§ Your task: Your whole reply should be the lines from the one that contains "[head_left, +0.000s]" through the last line of the listing, copied exactly.
%%
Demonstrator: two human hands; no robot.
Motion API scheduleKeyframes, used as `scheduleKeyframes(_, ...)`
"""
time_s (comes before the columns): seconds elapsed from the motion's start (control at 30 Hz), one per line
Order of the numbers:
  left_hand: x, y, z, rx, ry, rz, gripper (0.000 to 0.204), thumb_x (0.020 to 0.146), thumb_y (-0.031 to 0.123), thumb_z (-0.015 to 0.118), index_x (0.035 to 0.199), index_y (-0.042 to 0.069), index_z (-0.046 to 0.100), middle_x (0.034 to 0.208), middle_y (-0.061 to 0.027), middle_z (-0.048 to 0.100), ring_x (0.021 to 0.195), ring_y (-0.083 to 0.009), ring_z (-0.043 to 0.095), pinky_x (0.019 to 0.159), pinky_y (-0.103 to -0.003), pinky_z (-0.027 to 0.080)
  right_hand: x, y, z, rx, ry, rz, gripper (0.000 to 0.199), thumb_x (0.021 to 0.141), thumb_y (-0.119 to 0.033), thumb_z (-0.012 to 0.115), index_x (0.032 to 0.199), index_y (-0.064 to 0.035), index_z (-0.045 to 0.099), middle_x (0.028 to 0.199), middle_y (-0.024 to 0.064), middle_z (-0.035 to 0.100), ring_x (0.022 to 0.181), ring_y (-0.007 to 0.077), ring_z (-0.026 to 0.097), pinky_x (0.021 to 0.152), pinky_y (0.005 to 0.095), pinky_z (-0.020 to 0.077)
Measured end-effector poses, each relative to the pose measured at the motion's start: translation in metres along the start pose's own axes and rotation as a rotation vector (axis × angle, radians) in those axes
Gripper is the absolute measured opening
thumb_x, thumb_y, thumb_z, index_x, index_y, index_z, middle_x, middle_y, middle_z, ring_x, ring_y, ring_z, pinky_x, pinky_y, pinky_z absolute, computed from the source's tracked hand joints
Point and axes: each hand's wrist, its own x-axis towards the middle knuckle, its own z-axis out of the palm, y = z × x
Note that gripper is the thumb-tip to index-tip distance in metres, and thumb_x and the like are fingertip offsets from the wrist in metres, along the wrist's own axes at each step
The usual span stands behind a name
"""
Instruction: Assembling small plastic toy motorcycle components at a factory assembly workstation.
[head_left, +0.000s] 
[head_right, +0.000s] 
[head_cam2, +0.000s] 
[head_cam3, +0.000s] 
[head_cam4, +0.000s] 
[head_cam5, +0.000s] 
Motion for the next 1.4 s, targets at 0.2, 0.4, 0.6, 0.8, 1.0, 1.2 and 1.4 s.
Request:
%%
§ Reply:
[head_left, +0.000s] 
[head_right, +0.000s] 
[head_cam2, +0.000s] 
[head_cam3, +0.000s] 
[head_cam4, +0.000s] 
[head_cam5, +0.000s] 
Motion for the next 1.4 s, targets at 0.2, 0.4, 0.6, 0.8, 1.0, 1.2 and 1.4 s.
Request:

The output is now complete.